お釈迦様も欲望という名の悪魔に悩まされた

 ここで、私たちが持つさまざまな欲望、つまり煩悩の根本原因を紹介します。それは「無明」というものです。私たちの「根源的な身勝手さ」であったり、「根本的な生存欲」と捉えることができます。

 この無明からさまざまな煩悩、個別の欲望が生じ、それが苦しみへとつながります。お釈迦様は、この一連の流れをつきとめました。

 仏教は代表的な欲を「五欲」と言いますが、「食欲、色欲、睡眠欲」という三大欲求に「財欲」と「名誉欲」が加わります。

 名誉欲とは、高い名声を得るだけでなく、身近な人に褒められたり認められたりしたい、よく見られたいという心。職場で上司に認められなかったり、人に邪険にされたり、容姿を否定的に言われて苦しむのはこの欲があるためです。

 名誉欲が強いと、ずっと若くありたい、不老長寿を実現したいなどと願い、そこに大金をつぎ込むことがあります。すると財欲(物欲)も膨らんで、もっとモノやお金が欲しくなり、あればあったでさらに欲しくなってしまいます。

 だからこそ、人気のファッションブランドが春の新作を出せば大勢の人が買い求めるし、新機能を搭載した次世代のスマホが出れば大行列ができます。

 それがもたらしてくれるものが本物であれ錯覚であれ、私たちは欲しいモノを追いかけ、一喜一憂しながら彷徨っているのです。

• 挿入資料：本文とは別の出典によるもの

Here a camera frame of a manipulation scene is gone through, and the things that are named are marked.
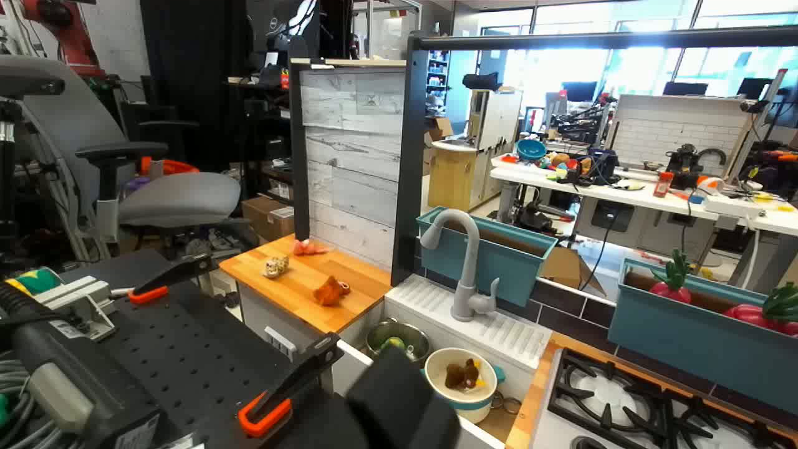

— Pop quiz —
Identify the grey toy faucet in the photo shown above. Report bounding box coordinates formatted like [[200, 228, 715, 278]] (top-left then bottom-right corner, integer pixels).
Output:
[[417, 206, 504, 325]]

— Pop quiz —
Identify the wooden cabinet with white top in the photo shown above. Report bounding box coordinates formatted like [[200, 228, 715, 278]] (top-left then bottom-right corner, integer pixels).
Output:
[[424, 137, 494, 211]]

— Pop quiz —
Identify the grey wood backsplash panel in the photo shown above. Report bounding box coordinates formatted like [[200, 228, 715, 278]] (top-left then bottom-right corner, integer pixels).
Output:
[[297, 63, 408, 275]]

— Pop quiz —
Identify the pink toy food piece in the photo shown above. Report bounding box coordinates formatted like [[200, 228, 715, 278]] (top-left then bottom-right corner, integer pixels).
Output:
[[292, 236, 329, 260]]

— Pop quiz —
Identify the orange toy food piece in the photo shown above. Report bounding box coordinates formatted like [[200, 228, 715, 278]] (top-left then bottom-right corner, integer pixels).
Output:
[[312, 275, 353, 309]]

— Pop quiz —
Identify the empty teal planter box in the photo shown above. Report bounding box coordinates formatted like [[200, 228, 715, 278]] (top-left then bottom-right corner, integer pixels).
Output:
[[417, 206, 558, 309]]

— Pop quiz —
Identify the metal bowl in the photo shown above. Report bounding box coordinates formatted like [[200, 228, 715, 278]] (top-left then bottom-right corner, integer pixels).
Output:
[[363, 316, 434, 367]]

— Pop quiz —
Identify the wooden countertop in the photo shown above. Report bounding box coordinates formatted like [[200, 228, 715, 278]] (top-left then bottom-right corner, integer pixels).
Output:
[[217, 231, 393, 337]]

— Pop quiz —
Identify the spotted cream toy piece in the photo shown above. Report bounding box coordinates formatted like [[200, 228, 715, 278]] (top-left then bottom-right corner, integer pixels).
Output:
[[262, 254, 292, 282]]

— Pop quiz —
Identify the cardboard box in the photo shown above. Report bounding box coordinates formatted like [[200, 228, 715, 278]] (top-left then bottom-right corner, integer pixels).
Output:
[[241, 191, 297, 245]]

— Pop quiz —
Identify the white toy kitchen sink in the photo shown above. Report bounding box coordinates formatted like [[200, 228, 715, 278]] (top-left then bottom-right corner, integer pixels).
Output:
[[331, 271, 556, 449]]

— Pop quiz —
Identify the blue bowl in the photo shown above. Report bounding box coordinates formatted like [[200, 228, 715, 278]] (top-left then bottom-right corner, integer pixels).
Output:
[[515, 134, 548, 164]]

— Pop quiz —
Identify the brown item in bowl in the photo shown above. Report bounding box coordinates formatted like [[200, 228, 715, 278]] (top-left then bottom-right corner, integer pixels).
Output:
[[444, 356, 484, 394]]

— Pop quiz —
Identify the cream bowl with teal rim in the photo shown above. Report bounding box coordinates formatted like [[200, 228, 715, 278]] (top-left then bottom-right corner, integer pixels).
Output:
[[422, 344, 502, 425]]

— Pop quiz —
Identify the white desk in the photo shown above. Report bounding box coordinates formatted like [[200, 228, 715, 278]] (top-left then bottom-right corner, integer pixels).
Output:
[[489, 157, 721, 221]]

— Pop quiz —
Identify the grey office chair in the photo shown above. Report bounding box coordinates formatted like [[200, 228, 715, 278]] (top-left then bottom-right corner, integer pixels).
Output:
[[0, 56, 243, 260]]

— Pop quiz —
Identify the black perforated table board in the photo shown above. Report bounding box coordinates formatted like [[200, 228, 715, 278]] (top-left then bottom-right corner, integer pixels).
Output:
[[46, 248, 368, 449]]

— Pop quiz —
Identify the red toy radish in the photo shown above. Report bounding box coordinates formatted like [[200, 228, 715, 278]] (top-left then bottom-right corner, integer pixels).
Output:
[[726, 282, 798, 339], [647, 248, 696, 307]]

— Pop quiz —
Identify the white brick panel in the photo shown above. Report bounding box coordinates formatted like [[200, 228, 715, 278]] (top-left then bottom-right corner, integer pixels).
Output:
[[613, 93, 755, 178]]

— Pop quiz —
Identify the toy gas stove top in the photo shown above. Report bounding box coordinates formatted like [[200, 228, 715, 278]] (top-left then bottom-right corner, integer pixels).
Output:
[[531, 346, 798, 449]]

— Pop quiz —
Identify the teal planter box with radishes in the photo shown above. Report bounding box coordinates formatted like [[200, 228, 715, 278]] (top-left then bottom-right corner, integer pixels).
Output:
[[605, 258, 798, 418]]

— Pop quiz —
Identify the green yellow button box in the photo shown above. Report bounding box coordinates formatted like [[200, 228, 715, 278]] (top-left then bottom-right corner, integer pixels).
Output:
[[4, 264, 65, 296]]

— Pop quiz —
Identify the black metal frame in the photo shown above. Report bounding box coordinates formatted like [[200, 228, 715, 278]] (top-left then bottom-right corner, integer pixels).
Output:
[[392, 22, 798, 287]]

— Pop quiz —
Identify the black panel edge post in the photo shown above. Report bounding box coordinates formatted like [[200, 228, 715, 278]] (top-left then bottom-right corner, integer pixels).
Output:
[[287, 58, 312, 245]]

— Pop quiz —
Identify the black clamp with orange handle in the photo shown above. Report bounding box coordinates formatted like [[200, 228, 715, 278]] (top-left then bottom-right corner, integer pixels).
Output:
[[127, 251, 218, 309], [236, 331, 343, 442]]

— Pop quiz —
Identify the white metal bracket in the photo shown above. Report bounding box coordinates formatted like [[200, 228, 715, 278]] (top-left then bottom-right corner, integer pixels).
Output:
[[33, 275, 120, 344]]

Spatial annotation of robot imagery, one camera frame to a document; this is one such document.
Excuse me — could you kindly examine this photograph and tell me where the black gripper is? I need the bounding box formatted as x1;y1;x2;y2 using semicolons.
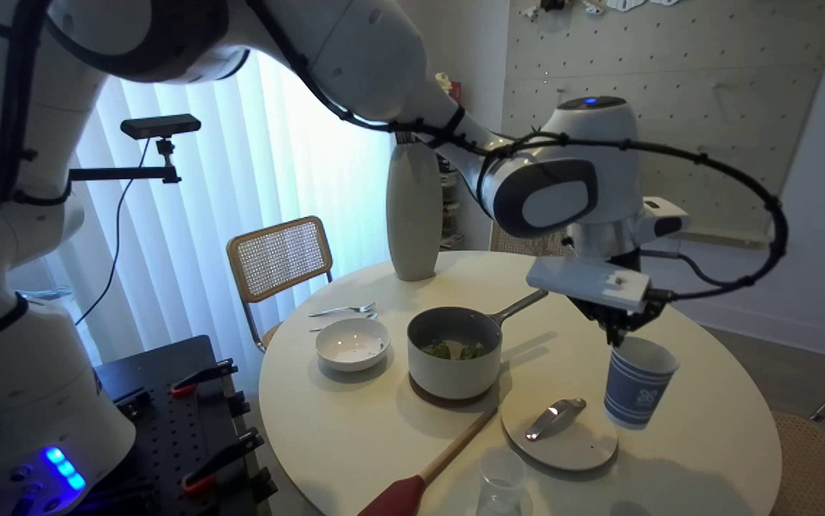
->
566;291;671;351

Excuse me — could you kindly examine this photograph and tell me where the blue and white cup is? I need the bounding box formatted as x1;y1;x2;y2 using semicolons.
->
601;336;682;431

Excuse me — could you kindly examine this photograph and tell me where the silver fork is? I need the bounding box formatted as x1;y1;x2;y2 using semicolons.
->
310;301;379;321

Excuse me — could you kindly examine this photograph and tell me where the silver butter knife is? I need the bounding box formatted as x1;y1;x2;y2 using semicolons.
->
523;400;591;448

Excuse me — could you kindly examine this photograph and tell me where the dark round trivet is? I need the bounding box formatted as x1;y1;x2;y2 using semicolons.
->
409;371;510;415

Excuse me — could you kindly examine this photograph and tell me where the clear drinking glass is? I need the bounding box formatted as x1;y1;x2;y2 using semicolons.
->
476;450;535;516

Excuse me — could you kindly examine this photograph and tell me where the narrow book shelf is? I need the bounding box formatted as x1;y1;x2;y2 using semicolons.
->
435;80;466;252

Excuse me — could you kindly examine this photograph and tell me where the grey ribbed vase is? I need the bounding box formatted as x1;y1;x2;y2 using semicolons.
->
383;131;446;285

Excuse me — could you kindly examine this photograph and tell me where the white bowl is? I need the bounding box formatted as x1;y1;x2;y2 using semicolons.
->
313;315;393;378

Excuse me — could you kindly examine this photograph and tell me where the white sheer curtain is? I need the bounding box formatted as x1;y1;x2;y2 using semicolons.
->
8;47;397;385

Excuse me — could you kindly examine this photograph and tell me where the black perforated side table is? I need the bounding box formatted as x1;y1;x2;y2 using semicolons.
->
77;332;281;516

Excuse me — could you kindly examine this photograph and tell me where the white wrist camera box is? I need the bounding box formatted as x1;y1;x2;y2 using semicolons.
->
523;255;651;312

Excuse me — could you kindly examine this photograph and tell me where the white pot with long handle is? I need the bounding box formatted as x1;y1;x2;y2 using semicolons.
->
403;288;552;405

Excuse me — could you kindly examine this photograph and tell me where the beige wall pegboard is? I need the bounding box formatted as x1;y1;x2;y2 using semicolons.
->
495;0;825;250

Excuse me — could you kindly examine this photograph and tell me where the red spatula with wooden handle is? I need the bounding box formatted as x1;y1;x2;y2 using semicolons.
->
360;405;502;516

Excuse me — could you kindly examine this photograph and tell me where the black clamp with red handle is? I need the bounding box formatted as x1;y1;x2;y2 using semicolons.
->
181;428;266;503
167;358;240;401

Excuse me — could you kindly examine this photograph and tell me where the black stereo camera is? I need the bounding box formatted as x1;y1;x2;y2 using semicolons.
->
119;111;203;143

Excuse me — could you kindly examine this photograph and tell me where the thin black camera cable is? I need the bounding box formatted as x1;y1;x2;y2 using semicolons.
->
71;139;152;331

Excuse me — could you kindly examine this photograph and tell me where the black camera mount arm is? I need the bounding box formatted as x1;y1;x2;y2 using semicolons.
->
66;139;184;190

 しかも、アレが欲しいとか、もういらないとかを判断する人の感覚が、そもそもあてになりません。仏教では、人の感覚器官である「視覚、聴覚、触覚、嗅覚、味覚」の五感に「意識(心)」を加えて「六根」として、この六つの集合体で目の前のことを認知すると考えます。

 ところが、六根の感覚は実にあいまいです。視覚なら、同じ長さのものがAさんとBさんで違って見えたり、嗅覚もニオイの感じ方は個人差がありますよね。「心」もあちこちへ移ろうもので、怒ったり、不安になったり、泣いたり笑ったり、ドンと落ち込んだりしますが、一晩寝たら忘れていることもあります。

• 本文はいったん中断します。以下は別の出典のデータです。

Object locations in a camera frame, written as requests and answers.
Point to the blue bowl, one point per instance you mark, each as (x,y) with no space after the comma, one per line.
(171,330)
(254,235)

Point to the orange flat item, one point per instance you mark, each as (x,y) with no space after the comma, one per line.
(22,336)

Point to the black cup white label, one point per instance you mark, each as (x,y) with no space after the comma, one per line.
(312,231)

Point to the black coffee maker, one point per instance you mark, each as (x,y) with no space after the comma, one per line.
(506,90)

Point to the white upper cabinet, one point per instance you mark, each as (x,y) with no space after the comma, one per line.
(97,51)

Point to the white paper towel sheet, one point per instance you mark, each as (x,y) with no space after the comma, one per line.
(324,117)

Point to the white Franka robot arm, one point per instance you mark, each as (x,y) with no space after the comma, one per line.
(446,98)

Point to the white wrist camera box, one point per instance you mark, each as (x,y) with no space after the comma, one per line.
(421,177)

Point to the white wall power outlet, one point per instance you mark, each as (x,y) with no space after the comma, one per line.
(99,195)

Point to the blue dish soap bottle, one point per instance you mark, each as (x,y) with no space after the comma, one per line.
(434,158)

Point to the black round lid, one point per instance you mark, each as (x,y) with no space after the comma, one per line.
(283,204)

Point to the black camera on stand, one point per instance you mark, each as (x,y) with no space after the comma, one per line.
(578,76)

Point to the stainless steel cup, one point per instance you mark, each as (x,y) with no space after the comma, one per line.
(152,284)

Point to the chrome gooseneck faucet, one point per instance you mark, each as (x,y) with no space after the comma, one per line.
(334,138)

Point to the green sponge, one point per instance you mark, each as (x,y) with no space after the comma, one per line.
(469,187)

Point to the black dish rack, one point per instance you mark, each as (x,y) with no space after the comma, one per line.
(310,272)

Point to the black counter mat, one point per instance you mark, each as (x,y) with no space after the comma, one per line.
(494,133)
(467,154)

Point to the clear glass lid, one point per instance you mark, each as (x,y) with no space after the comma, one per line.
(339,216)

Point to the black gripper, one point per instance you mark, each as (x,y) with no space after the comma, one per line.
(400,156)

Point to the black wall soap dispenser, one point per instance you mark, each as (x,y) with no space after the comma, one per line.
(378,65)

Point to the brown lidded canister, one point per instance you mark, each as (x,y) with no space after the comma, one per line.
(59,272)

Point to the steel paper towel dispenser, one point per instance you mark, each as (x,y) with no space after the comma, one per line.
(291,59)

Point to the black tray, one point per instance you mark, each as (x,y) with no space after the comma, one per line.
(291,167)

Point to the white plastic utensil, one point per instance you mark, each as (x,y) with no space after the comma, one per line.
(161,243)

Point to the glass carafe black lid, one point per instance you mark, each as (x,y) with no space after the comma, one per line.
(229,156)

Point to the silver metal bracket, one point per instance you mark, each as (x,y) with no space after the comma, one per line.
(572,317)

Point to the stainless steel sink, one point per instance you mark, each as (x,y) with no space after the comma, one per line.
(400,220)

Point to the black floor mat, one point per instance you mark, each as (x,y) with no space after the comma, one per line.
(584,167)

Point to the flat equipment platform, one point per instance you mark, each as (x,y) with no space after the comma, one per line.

 ですから、私たちが物事をありのままに見ることはとても難しいのです。結局、感覚のままに欲を貪り、流される生活をしているといつまでも満たされず、常に「ああ、苦しい」と感じる人生になってしまうわけです。

 だからこそ、お釈迦様も、「苦しみの輪廻から脱却するには、もう出家しかない!」と人生をガラッと変えています。そう、お釈迦様も苦しんでいたのです。